DESCRIPTION OF THE TASK. Please report, as a single number with no other text, how many lines of the listing contain "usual".

+++

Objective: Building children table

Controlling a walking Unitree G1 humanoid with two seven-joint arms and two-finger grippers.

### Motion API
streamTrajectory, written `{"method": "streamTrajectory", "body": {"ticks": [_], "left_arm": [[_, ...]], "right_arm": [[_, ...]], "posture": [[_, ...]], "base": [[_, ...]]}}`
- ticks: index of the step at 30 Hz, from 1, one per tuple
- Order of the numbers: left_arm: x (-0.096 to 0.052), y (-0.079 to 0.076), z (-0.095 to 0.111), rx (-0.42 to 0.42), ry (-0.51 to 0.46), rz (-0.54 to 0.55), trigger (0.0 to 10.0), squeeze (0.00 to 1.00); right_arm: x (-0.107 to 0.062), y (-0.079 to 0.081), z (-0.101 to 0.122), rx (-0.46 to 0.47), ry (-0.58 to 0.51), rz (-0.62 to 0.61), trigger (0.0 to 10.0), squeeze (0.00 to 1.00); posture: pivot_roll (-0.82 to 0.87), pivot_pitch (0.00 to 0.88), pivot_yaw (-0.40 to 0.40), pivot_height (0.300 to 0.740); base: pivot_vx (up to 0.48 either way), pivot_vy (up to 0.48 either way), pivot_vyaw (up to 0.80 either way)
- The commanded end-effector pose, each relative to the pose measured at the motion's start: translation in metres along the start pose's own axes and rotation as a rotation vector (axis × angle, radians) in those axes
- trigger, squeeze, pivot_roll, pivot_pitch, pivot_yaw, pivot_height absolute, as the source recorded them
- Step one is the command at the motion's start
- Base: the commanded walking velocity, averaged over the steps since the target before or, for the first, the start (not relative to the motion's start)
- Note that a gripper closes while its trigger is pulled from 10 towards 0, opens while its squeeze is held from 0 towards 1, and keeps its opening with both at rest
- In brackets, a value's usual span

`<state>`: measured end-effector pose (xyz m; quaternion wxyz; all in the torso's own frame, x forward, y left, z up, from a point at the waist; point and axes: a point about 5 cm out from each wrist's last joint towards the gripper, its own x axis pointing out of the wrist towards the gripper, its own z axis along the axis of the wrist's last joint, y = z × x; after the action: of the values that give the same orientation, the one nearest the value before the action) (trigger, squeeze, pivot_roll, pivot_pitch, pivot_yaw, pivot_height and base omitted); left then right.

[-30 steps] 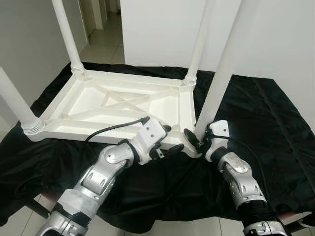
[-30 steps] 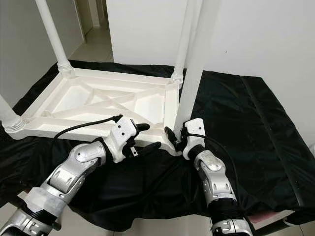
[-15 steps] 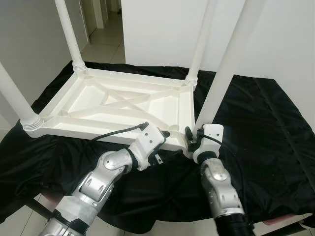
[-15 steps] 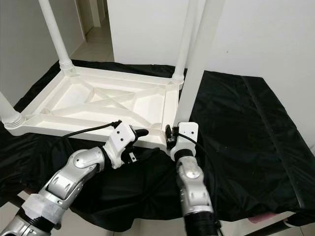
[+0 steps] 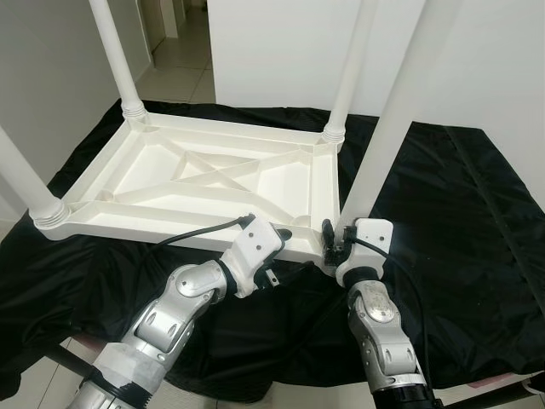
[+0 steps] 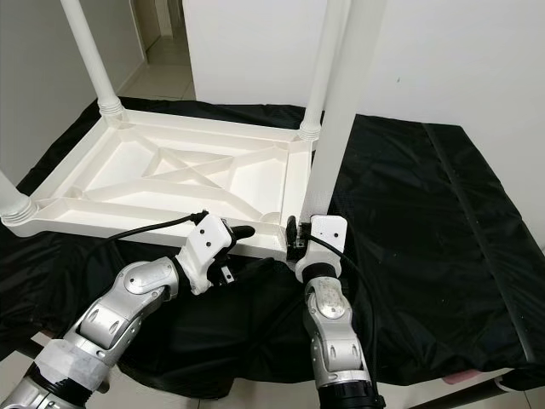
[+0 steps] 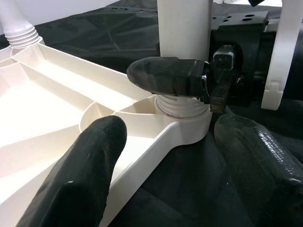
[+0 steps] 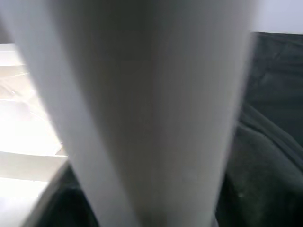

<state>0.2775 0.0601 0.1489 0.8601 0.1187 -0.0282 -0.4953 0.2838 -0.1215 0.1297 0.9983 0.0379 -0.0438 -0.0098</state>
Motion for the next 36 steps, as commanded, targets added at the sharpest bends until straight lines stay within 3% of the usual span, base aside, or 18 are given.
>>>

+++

YOUR SOLUTION. 2